:: Given information

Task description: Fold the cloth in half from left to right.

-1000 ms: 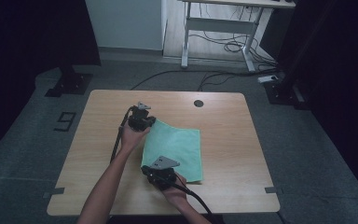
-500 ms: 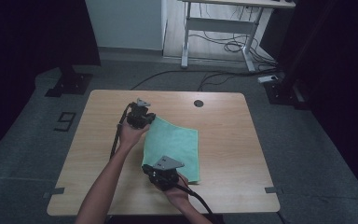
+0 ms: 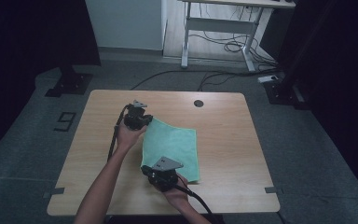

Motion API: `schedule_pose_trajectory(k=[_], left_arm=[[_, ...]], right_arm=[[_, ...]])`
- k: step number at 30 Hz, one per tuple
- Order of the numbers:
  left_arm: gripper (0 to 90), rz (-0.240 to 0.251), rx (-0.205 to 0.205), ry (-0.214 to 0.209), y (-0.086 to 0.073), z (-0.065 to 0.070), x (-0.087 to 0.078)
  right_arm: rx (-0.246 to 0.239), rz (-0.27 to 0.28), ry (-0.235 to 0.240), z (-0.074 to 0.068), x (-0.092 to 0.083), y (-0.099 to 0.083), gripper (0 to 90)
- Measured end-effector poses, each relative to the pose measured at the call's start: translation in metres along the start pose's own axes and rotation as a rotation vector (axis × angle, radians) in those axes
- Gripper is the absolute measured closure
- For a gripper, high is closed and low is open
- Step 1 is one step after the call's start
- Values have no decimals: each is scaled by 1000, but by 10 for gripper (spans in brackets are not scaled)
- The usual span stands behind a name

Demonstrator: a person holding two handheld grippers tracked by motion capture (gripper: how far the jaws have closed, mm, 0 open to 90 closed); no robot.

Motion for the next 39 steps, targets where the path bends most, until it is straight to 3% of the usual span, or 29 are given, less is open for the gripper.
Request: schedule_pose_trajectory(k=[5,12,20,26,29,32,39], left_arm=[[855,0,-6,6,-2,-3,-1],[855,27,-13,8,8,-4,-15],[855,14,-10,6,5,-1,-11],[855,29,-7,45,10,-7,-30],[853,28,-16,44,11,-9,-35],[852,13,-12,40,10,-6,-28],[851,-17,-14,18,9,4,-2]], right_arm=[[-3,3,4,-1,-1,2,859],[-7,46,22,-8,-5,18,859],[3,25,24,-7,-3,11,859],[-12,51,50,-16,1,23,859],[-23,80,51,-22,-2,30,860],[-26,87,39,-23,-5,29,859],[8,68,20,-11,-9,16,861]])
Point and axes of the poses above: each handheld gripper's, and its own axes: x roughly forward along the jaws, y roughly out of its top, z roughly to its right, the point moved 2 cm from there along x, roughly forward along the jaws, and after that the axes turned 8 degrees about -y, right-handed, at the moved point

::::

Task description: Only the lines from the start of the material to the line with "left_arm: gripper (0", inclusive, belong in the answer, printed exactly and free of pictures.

Response below:
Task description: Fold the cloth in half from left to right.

-1000 ms: 
-500 ms: 
+0 ms: 

Motion API: `schedule_pose_trajectory(k=[_], left_arm=[[_, ...]], right_arm=[[_, ...]])`
- k: step number at 30 Hz, one per tuple
- Order of the numbers:
  left_arm: gripper (0 to 90), rz (-0.240 to 0.251), rx (-0.205 to 0.205), ry (-0.214 to 0.209), y (-0.086 to 0.073), z (-0.065 to 0.070), x (-0.087 to 0.078)

That covers the exercise completely.